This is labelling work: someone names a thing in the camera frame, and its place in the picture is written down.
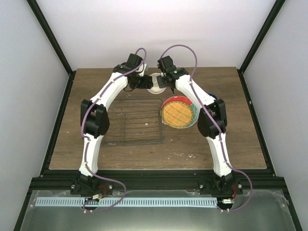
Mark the black wire dish rack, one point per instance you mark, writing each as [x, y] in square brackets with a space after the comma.
[135, 121]

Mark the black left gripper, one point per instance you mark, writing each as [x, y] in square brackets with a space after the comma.
[145, 84]

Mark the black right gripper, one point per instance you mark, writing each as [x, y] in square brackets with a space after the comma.
[160, 84]

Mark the light blue slotted cable duct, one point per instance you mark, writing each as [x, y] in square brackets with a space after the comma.
[128, 202]

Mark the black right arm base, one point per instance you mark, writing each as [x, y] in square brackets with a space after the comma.
[216, 185]

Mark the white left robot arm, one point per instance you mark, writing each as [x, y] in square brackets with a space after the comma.
[94, 112]

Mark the yellow woven pattern plate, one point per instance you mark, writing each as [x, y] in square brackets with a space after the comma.
[177, 114]

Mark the dark blue ceramic mug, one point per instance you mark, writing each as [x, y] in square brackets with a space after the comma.
[213, 95]

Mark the beige ceramic bowl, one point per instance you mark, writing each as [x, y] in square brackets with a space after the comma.
[155, 89]

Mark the black aluminium frame rail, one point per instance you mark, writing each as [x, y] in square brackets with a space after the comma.
[155, 179]

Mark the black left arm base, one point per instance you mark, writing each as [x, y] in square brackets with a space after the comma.
[88, 186]

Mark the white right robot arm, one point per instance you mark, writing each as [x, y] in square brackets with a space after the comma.
[212, 119]

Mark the red and teal plate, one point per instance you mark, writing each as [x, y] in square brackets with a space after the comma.
[185, 100]

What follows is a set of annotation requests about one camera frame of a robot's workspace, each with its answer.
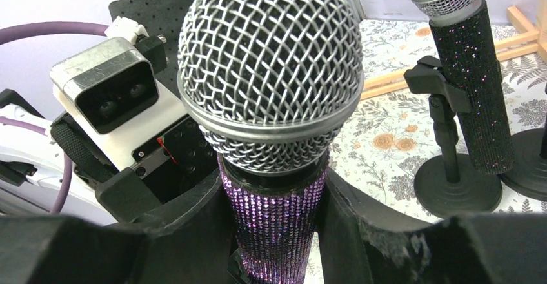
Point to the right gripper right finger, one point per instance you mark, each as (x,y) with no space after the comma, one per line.
(363,241)

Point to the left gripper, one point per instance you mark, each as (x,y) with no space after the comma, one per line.
(139,166)

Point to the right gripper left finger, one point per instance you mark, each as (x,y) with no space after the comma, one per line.
(187,240)

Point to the black round-base mic stand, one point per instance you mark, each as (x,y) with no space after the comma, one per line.
(528,176)

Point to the purple glitter microphone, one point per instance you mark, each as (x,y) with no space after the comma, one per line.
(271,83)

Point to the black glitter microphone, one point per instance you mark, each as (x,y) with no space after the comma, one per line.
(485,127)

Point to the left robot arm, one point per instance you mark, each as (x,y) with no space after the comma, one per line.
(56,166)

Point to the dark grey dotted garment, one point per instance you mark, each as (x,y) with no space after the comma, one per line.
(160,17)

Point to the wooden clothes rack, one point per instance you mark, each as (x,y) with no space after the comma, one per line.
(468,55)

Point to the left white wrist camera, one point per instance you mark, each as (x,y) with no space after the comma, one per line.
(113,83)

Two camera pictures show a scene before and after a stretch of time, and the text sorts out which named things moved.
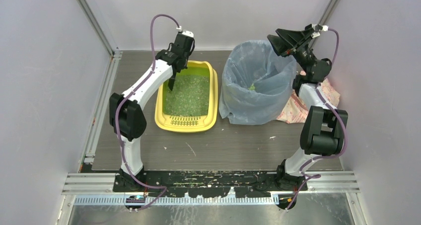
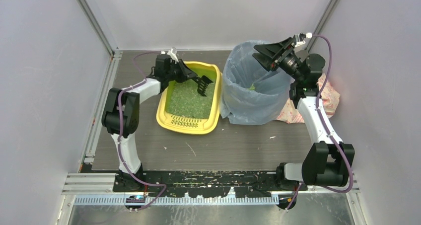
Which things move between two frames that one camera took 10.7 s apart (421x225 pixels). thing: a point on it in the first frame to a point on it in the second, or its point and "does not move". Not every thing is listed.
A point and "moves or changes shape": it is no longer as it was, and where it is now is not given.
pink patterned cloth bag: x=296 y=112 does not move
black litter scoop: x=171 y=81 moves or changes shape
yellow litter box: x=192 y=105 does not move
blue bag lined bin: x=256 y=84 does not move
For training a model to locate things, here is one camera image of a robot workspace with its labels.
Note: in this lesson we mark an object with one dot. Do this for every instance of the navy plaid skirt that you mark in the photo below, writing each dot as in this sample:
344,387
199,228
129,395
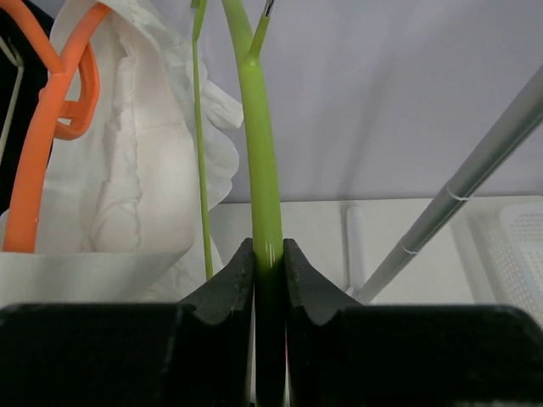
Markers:
33,81

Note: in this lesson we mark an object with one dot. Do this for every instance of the white plastic basket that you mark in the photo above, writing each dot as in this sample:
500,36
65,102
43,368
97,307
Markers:
508,240

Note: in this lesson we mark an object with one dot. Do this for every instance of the orange plastic hanger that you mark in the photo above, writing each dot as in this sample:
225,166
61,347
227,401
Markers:
64,111

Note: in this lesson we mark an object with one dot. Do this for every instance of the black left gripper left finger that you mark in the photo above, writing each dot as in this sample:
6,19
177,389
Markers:
195,352

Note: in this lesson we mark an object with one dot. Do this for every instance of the green plastic hanger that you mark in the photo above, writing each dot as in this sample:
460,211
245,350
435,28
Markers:
261,169

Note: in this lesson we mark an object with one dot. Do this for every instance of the white pleated skirt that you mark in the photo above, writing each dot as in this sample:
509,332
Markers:
122,204

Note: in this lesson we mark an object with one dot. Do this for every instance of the cream hanger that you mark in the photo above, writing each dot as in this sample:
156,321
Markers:
15,59

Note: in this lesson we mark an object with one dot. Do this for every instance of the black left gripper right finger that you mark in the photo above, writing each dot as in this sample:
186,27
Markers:
343,353

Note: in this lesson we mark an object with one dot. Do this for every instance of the silver clothes rack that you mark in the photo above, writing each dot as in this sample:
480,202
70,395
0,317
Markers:
519,120

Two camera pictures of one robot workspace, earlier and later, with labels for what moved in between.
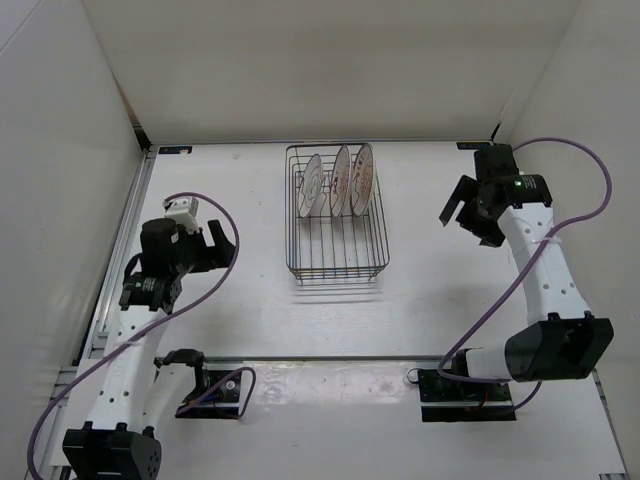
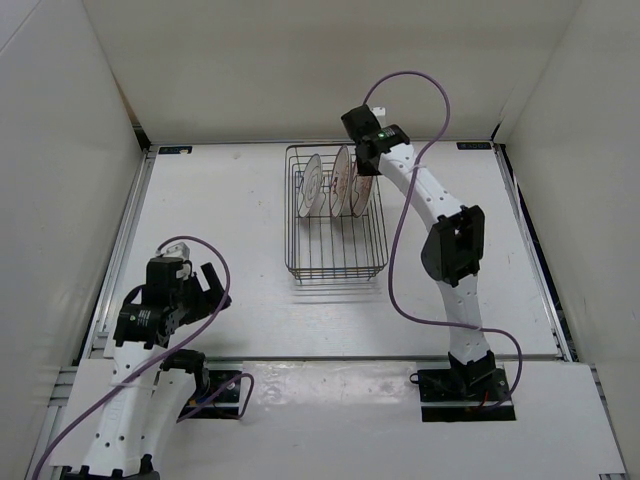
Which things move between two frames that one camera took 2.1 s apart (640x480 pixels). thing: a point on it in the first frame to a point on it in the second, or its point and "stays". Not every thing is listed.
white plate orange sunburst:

■ TASK GOAL ■
All of the entries above are to be duplicated exactly, with every image left out.

■ REPLY ■
This is labelling work: someone names a thing in the camera frame, and its place in the picture is written down.
Mark the black wire dish rack, one point per instance you mark, writing each as [x, y] in square brackets with a space after the comma.
[135, 121]

Mark the black left gripper, one point per instance you mark, writing each as [x, y] in square brackets with a space after the comma.
[145, 84]

Mark the black right gripper, one point per instance you mark, writing each as [x, y] in square brackets with a space after the comma.
[160, 84]

Mark the light blue slotted cable duct, one point per instance you mark, writing each as [x, y] in square brackets with a space after the comma.
[128, 202]

Mark the black right arm base, one point per instance you mark, writing each as [x, y] in square brackets with a space after the comma.
[216, 185]

Mark the white left robot arm, one point per instance you mark, writing each as [x, y] in square brackets with a space after the comma.
[94, 112]

Mark the yellow woven pattern plate, one point per instance you mark, writing each as [x, y] in square brackets with a space after the comma.
[177, 114]

Mark the dark blue ceramic mug, one point per instance you mark, writing each as [x, y] in square brackets with a space after the comma.
[213, 95]

Mark the beige ceramic bowl, one point per instance you mark, writing each as [x, y] in square brackets with a space after the comma.
[155, 89]

Mark the black aluminium frame rail, one point per instance you mark, writing each as [x, y] in square brackets with a space after the comma.
[155, 179]

Mark the black left arm base, one point per instance you mark, writing each as [x, y] in square brackets with a space after the comma.
[88, 186]

Mark the white right robot arm, one point per instance you mark, writing each as [x, y] in square brackets with a space after the comma.
[212, 119]

Mark the red and teal plate, one point per instance you mark, writing each as [x, y] in square brackets with a space after the comma.
[185, 100]

What follows is a set of annotation requests about one camera frame of a robot's workspace, each with its answer.
Point to the right gripper right finger, one point per instance you mark, each as (x,y) with no space after the comma, one per line.
(363,241)

Point to the left gripper, one point per instance you mark, each as (x,y) with no space after the comma, one per line.
(139,166)

Point to the right gripper left finger, one point per instance you mark, each as (x,y) with no space after the comma, one per line.
(187,240)

Point to the black round-base mic stand, one point per instance you mark, each as (x,y) with no space after the comma, one per line.
(528,176)

Point to the purple glitter microphone, one point per instance you mark, each as (x,y) with no space after the comma, one per line.
(271,83)

Point to the black glitter microphone, one point per instance you mark, each as (x,y) with no space after the comma, one per line.
(485,127)

Point to the left robot arm, one point per instance you mark, each as (x,y) with no space after the comma, one per line.
(56,166)

Point to the dark grey dotted garment, one point per instance you mark, each as (x,y) with no space after the comma, one per line.
(160,17)

Point to the wooden clothes rack, one point per instance you mark, each as (x,y) with no space after the comma, one per line.
(468,55)

Point to the left white wrist camera, one point per instance you mark, each as (x,y) with no space after the comma, one per line.
(113,83)

Two camera pictures show a scene before and after a stretch of time, and the text sorts out which named things moved.
Which things move between two frames that one camera took 10.7 s apart (421x225 pixels). thing: a point on it in the first frame to a point on it in the second, or its point and "does not move". Not every thing is listed.
A point and "moves or changes shape": it is no longer as it was, and where it is now is not given.
pink patterned cloth bag: x=296 y=112 does not move
black litter scoop: x=171 y=81 moves or changes shape
yellow litter box: x=192 y=105 does not move
blue bag lined bin: x=256 y=84 does not move
For training a model to locate things, here is one camera image of a robot workspace with its labels.
Note: in this lesson we mark an object with one dot. Do this for every instance of the navy plaid skirt that you mark in the photo below, writing each dot as in this sample:
344,387
199,228
129,395
Markers:
33,81

Note: in this lesson we mark an object with one dot. Do this for every instance of the white plastic basket that you mark in the photo above, writing each dot as in this sample:
500,36
65,102
43,368
97,307
Markers:
508,240

Note: in this lesson we mark an object with one dot. Do this for every instance of the orange plastic hanger that you mark in the photo above, writing each dot as in this sample:
225,166
61,347
227,401
Markers:
64,111

Note: in this lesson we mark an object with one dot. Do this for every instance of the black left gripper left finger that you mark in the photo above, writing each dot as in this sample:
6,19
177,389
Markers:
195,352

Note: in this lesson we mark an object with one dot. Do this for every instance of the green plastic hanger that you mark in the photo above, writing each dot as in this sample:
460,211
245,350
435,28
Markers:
261,169

Note: in this lesson we mark an object with one dot. Do this for every instance of the white pleated skirt that you mark in the photo above, writing each dot as in this sample:
509,332
Markers:
122,204

Note: in this lesson we mark an object with one dot. Do this for every instance of the cream hanger that you mark in the photo above, writing each dot as in this sample:
156,321
Markers:
15,59

Note: in this lesson we mark an object with one dot. Do this for every instance of the black left gripper right finger that you mark in the photo above, writing each dot as in this sample:
186,27
Markers:
343,353

Note: in this lesson we mark an object with one dot. Do this for every instance of the silver clothes rack that you mark in the photo above, writing each dot as in this sample:
480,202
70,395
0,317
Markers:
519,120

Two camera pictures of one robot workspace, earlier and later, with labels for what moved in between.
Which things move between two frames that one camera took 2.1 s apart (640x480 pixels). thing: a point on it in the first frame to a point on it in the second, or its point and "stays". Not every thing is listed.
white plate orange sunburst:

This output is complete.